One in every three manufacturing jobs we had in 2000, nearly 6 million, vanished. Some 50,000 U.S. factories shut down. We have run trade deficits totaling $5 trillion since NAFTA passed. The real wages of working Americans have been stagnant for a decade.
While China has resumed her 12 percent growth rate, the United States, with 25 million unemployed or underemployed, appears headed for a double-dip recession.
Yet, even as the end of America’s tenure as the world’s first manufacturing power was being announced, The Wall Street Journal admonished us to keep our eyes on the prize: a new world order where it does not matter who produces what or where.
“The pursuit of some ideal global ‘balance’ in trade and capital flows is an illusion. … World leaders would do better to worry less about (trade) imbalances and more about whether their own nations are pursuing policies that contribute to global prosperity.”
There you have it—the conflict in visions between us.
For decades, America’s leaders have followed the Wall Street Journal ideology.
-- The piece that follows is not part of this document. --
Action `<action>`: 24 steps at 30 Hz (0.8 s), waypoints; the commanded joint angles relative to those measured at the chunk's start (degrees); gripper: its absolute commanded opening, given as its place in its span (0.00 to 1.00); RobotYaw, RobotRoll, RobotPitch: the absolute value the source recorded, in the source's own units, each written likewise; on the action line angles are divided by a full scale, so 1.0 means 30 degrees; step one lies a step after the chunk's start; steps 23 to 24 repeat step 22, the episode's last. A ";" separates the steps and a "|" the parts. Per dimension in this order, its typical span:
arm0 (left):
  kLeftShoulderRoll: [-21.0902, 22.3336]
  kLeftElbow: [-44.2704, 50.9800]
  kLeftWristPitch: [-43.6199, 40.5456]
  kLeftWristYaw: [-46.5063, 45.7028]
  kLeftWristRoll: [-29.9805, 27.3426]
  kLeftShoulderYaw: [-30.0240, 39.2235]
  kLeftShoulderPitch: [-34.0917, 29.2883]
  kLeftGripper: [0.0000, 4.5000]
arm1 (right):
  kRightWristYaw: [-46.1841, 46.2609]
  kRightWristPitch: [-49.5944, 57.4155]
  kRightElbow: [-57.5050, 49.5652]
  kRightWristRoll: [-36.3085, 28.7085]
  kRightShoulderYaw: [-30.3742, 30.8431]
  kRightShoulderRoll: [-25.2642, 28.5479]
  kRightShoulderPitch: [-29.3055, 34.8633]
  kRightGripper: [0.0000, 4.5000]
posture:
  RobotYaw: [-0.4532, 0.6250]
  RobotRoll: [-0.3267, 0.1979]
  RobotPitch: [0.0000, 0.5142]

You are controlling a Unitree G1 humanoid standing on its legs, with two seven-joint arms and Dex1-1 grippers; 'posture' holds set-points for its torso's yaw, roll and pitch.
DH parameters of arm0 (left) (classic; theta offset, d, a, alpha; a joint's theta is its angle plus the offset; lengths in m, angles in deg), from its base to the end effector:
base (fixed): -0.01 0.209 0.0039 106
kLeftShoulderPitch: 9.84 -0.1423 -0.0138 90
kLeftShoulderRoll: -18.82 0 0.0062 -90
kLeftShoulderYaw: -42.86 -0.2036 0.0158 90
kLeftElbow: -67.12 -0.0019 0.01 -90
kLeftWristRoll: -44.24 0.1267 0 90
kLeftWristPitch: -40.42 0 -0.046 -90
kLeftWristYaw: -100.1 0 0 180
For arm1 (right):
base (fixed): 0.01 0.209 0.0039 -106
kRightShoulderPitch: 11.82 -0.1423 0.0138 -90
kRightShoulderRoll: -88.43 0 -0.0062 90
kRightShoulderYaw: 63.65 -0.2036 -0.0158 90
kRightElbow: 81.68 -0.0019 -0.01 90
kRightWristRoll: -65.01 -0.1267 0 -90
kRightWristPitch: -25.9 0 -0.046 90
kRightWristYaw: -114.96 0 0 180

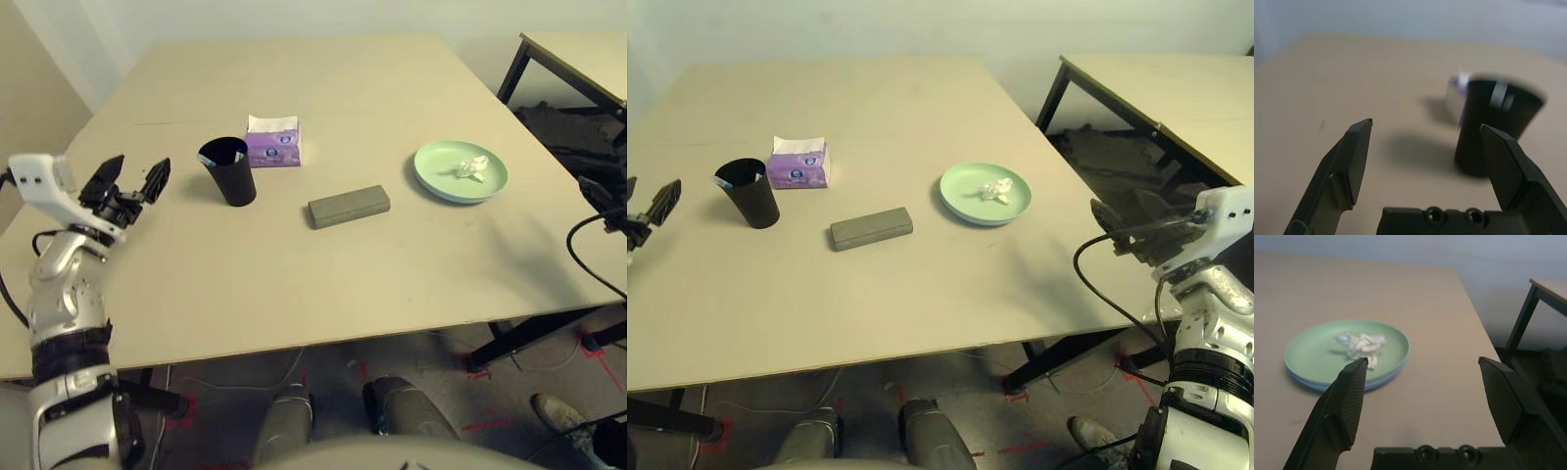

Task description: Organize and tidy the items on the table.

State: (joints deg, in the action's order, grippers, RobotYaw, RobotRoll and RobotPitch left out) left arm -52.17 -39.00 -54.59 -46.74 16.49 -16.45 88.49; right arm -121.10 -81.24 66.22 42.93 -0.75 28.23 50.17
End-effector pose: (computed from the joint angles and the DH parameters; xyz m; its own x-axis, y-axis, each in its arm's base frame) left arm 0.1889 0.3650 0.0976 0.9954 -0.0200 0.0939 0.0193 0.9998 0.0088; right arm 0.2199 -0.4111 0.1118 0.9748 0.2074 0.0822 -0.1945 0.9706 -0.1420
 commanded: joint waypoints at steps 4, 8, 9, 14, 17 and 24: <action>0.0061 0.0434 0.0175 -0.0380 0.0242 0.0299 -0.1019 0.99 | -0.0453 -0.2016 0.2714 0.0861 0.0486 -0.0054 -0.0738 1.00 | 0.43 0.62 0.14; 0.0470 0.0326 -0.0083 -0.0671 0.0500 0.0182 -0.0809 0.99 | -0.0159 -0.2327 0.3244 0.1050 0.0569 -0.0341 -0.0891 1.00 | 0.44 0.62 0.15; 0.0572 0.0216 -0.0078 -0.0664 0.0642 0.0083 -0.0801 0.99 | -0.0087 -0.2385 0.3329 0.1108 0.0596 -0.0396 -0.0867 1.00 | 0.44 0.62 0.16; 0.0819 -0.0051 -0.0165 -0.0665 0.0799 -0.0154 -0.0504 0.99 | 0.0313 -0.2413 0.3473 0.1330 0.0712 -0.0595 -0.0839 1.00 | 0.46 0.62 0.20; 0.0678 -0.0064 -0.0202 -0.0631 0.0877 -0.0430 -0.0188 0.99 | 0.0612 -0.2436 0.3515 0.1388 0.0694 -0.0517 -0.0683 1.00 | 0.45 0.62 0.21; 0.0381 -0.0203 -0.0138 -0.0582 0.1085 -0.0733 -0.0096 0.99 | 0.0676 -0.2431 0.3252 0.1124 0.0464 -0.0416 -0.0392 1.00 | 0.45 0.62 0.22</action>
We put a mythical world economy before our own economy. We put “global prosperity” before national interest. We forced our workers to compete, in their own country, against the products of foreign laborers earning a tenth of their pay. And we let in tens of millions of semi-skilled and unskilled immigrants, legal and illegal, to take the jobs of our countrymen.
And the Chinese? They put China first, second and third.
And who won the decade? And who is winning the future?
Inside the July 1 Washington Post is a small story about how the World Trade Organization finally ruled that European nations have been unfairly subsidizing Airbus—for 40 years.
While welcome, what good will it do now for scores of thousands of U.S. workers who built commercial jets for Lockheed and McDonnell Douglas, which Airbus took down, or Boeing, which was outsourcing jobs even before Airbus dethroned it as the world’s No. 1 aircraft manufacturer?
Why did some U.S. president not tell the Europeans when they started this: Either stop subsidizing Airbus to kill our U.S. aircraft companies—or start defending yourselves against the Russians.
The day the FT reported that China was sweeping past us to become No. 1 in manufacturing, The New York Times ran a front-page story on the closing of the Whirlpool refrigerator plant in Evansville, Ind., and the loss of 1,100 jobs. The plant is moving to Mexico.
The Times spoke with Natalie Ford, a worker, whose husband and son also worked at Whirlpool, as had her dad, “This is all about corporate greed,” Mrs. Ford said, “It’s devastating to our family and to everyone in the plant. I wonder where we’ll be two years from now. There aren’t any jobs here. How is this community going to survive?”
“My mom and dad told me that when they were young, there were jobs everywhere. They said we had Whirlpool, Bristol-Myers, Mead Johnson, Windsor Plastics, Guardian Automotive, Zenith. Now if you want to find a job, there’s nothing around.”
“Free trade! Free trade!” said Henry Clay in the tariff debate of 1833. “The call for free trade is as unavailing as the cry of a spoiled child in its nurse’s arms for the moon or the stars that glitter in the firmament of heaven. It has never existed. It will never exist.”
It will only place us, said Clay, “under the commercial dominion of Great Britain.” Today, it is the dominion of China.